## [Task requirements]
A word-for-word copy of the entries is the only acceptable reply.

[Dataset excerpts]

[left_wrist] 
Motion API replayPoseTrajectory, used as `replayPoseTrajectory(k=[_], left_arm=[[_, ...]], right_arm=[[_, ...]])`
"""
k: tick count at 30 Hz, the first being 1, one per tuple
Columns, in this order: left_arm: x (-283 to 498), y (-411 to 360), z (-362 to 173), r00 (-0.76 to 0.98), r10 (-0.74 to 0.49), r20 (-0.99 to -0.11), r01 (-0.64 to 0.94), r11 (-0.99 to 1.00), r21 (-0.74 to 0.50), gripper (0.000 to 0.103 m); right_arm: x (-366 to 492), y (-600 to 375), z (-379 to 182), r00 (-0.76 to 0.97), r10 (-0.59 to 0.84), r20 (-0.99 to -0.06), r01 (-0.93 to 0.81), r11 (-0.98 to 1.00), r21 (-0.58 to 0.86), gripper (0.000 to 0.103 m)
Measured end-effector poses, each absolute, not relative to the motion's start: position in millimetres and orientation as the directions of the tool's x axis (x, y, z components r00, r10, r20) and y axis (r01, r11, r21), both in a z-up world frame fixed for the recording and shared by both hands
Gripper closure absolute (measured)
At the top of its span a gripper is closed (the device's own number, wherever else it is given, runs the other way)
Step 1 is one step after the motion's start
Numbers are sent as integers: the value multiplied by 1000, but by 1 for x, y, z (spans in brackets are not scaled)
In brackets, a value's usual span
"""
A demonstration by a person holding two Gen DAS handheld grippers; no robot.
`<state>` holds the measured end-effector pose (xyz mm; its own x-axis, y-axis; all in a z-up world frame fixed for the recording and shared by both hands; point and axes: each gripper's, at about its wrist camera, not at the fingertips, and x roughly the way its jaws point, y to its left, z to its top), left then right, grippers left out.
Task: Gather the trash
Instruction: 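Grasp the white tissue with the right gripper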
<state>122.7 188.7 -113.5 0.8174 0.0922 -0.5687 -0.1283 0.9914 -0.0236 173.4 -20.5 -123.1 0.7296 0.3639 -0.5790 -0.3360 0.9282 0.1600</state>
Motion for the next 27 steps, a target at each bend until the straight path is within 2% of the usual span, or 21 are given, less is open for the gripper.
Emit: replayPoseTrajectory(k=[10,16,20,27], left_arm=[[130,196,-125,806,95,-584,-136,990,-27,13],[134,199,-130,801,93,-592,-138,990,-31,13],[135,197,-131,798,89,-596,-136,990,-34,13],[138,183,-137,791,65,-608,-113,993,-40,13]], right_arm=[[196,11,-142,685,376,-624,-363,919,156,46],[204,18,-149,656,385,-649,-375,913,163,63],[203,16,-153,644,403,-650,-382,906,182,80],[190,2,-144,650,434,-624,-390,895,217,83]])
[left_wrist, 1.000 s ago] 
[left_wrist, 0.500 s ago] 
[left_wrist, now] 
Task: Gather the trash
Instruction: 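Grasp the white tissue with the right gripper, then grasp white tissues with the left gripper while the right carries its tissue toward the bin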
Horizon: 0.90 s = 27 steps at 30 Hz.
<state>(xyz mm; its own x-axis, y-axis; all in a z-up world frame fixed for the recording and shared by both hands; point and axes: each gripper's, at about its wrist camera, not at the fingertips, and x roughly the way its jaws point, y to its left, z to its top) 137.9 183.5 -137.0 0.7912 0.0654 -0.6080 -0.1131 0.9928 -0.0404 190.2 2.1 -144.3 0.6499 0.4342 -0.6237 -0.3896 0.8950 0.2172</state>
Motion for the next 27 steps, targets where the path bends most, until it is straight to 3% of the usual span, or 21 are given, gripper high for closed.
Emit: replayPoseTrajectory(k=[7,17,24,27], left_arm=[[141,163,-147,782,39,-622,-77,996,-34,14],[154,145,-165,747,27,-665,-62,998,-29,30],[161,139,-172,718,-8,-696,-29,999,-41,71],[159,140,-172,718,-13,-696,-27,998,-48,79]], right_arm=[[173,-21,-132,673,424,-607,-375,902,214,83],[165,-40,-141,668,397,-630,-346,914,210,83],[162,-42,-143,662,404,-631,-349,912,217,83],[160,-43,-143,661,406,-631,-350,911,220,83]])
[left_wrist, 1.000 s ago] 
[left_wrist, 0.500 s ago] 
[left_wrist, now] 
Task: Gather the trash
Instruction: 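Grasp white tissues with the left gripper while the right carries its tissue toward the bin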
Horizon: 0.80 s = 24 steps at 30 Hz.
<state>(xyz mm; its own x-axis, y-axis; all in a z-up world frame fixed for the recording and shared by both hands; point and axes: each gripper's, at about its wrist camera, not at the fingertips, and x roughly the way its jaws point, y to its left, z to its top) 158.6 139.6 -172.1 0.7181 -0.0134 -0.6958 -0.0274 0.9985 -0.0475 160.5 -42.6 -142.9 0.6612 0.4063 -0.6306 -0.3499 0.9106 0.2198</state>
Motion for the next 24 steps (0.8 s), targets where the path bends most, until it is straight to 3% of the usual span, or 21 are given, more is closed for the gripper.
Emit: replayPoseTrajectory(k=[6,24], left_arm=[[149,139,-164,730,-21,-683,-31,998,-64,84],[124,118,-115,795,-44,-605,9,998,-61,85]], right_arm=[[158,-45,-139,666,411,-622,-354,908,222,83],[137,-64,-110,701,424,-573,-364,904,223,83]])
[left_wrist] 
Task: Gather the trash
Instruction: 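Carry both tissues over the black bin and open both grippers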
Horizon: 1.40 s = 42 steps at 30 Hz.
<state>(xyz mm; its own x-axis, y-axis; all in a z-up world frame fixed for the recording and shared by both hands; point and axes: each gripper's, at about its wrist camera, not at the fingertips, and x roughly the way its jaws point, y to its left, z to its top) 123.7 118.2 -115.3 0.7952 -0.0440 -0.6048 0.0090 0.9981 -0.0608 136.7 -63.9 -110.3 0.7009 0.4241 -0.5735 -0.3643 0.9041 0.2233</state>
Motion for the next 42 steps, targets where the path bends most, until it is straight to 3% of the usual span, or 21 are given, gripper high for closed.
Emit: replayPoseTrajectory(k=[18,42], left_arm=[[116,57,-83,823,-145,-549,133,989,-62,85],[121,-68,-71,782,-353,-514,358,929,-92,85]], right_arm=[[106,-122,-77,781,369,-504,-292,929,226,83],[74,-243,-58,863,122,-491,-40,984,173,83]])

## [Task answer]
[left_wrist] 
Motion API replayPoseTrajectory, used as `replayPoseTrajectory(k=[_], left_arm=[[_, ...]], right_arm=[[_, ...]])`
"""
k: tick count at 30 Hz, the first being 1, one per tuple
Columns, in this order: left_arm: x (-283 to 498), y (-411 to 360), z (-362 to 173), r00 (-0.76 to 0.98), r10 (-0.74 to 0.49), r20 (-0.99 to -0.11), r01 (-0.64 to 0.94), r11 (-0.99 to 1.00), r21 (-0.74 to 0.50), gripper (0.000 to 0.103 m); right_arm: x (-366 to 492), y (-600 to 375), z (-379 to 182), r00 (-0.76 to 0.97), r10 (-0.59 to 0.84), r20 (-0.99 to -0.06), r01 (-0.93 to 0.81), r11 (-0.98 to 1.00), r21 (-0.58 to 0.86), gripper (0.000 to 0.103 m)
Measured end-effector poses, each absolute, not relative to the motion's start: position in millimetres and orientation as the directions of the tool's x axis (x, y, z components r00, r10, r20) and y axis (r01, r11, r21), both in a z-up world frame fixed for the recording and shared by both hands
Gripper closure absolute (measured)
At the top of its span a gripper is closed (the device's own number, wherever else it is given, runs the other way)
Step 1 is one step after the motion's start
Numbers are sent as integers: the value multiplied by 1000, but by 1 for x, y, z (spans in brackets are not scaled)
In brackets, a value's usual span
"""
A demonstration by a person holding two Gen DAS handheld grippers; no robot.
`<state>` holds the measured end-effector pose (xyz mm; its own x-axis, y-axis; all in a z-up world frame fixed for the recording and shared by both hands; point and axes: each gripper's, at about its wrist camera, not at the fingertips, and x roughly the way its jaws point, y to its left, z to its top), left then right, grippers left out.
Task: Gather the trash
Instruction: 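Grasp the white tissue with the right gripper
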<state>122.7 188.7 -113.5 0.8174 0.0922 -0.5687 -0.1283 0.9914 -0.0236 173.4 -20.5 -123.1 0.7296 0.3639 -0.5790 -0.3360 0.9282 0.1600</state>
Motion for the next 27 steps, a target at each bend until the straight path is within 2% of the usual span, or 21 are given, less is open for the gripper.
Emit: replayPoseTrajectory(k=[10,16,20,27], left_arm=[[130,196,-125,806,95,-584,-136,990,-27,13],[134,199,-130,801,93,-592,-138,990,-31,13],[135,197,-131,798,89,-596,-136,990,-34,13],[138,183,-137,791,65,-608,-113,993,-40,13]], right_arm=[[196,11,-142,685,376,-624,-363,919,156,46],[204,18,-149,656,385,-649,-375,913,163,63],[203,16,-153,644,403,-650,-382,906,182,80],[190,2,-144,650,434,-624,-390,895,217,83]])
[left_wrist, 1.000 s ago] 
[left_wrist, 0.500 s ago] 
[left_wrist, now] 
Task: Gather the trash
Instruction: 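Grasp the white tissue with the right gripper, then grasp white tissues with the left gripper while the right carries its tissue toward the bin
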Horizon: 0.90 s = 27 steps at 30 Hz.
<state>(xyz mm; its own x-axis, y-axis; all in a z-up world frame fixed for the recording and shared by both hands; point and axes: each gripper's, at about its wrist camera, not at the fingertips, and x roughly the way its jaws point, y to its left, z to its top) 137.9 183.5 -137.0 0.7912 0.0654 -0.6080 -0.1131 0.9928 -0.0404 190.2 2.1 -144.3 0.6499 0.4342 -0.6237 -0.3896 0.8950 0.2172</state>
Motion for the next 27 steps, targets where the path bends most, until it is straight to 3% of the usual span, or 21 are given, gripper high for closed.
Emit: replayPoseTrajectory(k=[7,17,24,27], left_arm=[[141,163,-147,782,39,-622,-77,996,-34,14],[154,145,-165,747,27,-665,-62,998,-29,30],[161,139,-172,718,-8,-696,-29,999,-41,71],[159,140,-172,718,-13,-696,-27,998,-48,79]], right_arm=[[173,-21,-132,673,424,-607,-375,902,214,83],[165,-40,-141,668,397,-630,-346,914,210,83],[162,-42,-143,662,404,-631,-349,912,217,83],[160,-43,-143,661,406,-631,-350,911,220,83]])
[left_wrist, 1.000 s ago] 
[left_wrist, 0.500 s ago] 
[left_wrist, now] 
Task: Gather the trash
Instruction: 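Grasp white tissues with the left gripper while the right carries its tissue toward the bin
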Horizon: 0.80 s = 24 steps at 30 Hz.
<state>(xyz mm; its own x-axis, y-axis; all in a z-up world frame fixed for the recording and shared by both hands; point and axes: each gripper's, at about its wrist camera, not at the fingertips, and x roughly the way its jaws point, y to its left, z to its top) 158.6 139.6 -172.1 0.7181 -0.0134 -0.6958 -0.0274 0.9985 -0.0475 160.5 -42.6 -142.9 0.6612 0.4063 -0.6306 -0.3499 0.9106 0.2198</state>
Motion for the next 24 steps (0.8 s), targets where the path bends most, until it is straight to 3% of the usual span, or 21 are given, more is closed for the gripper.
Emit: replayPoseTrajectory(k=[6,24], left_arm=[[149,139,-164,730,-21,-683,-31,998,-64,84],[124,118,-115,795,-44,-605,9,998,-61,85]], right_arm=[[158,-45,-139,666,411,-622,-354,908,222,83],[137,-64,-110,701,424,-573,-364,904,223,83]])
[left_wrist] 
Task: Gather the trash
Instruction: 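Carry both tissues over the black bin and open both grippers
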Horizon: 1.40 s = 42 steps at 30 Hz.
<state>(xyz mm; its own x-axis, y-axis; all in a z-up world frame fixed for the recording and shared by both hands; point and axes: each gripper's, at about its wrist camera, not at the fingertips, and x roughly the way its jaws point, y to its left, z to its top) 123.7 118.2 -115.3 0.7952 -0.0440 -0.6048 0.0090 0.9981 -0.0608 136.7 -63.9 -110.3 0.7009 0.4241 -0.5735 -0.3643 0.9041 0.2233</state>
Motion for the next 42 steps, targets where the path bends most, until it is straight to 3% of the usual span, or 21 are given, gripper high for closed.
Emit: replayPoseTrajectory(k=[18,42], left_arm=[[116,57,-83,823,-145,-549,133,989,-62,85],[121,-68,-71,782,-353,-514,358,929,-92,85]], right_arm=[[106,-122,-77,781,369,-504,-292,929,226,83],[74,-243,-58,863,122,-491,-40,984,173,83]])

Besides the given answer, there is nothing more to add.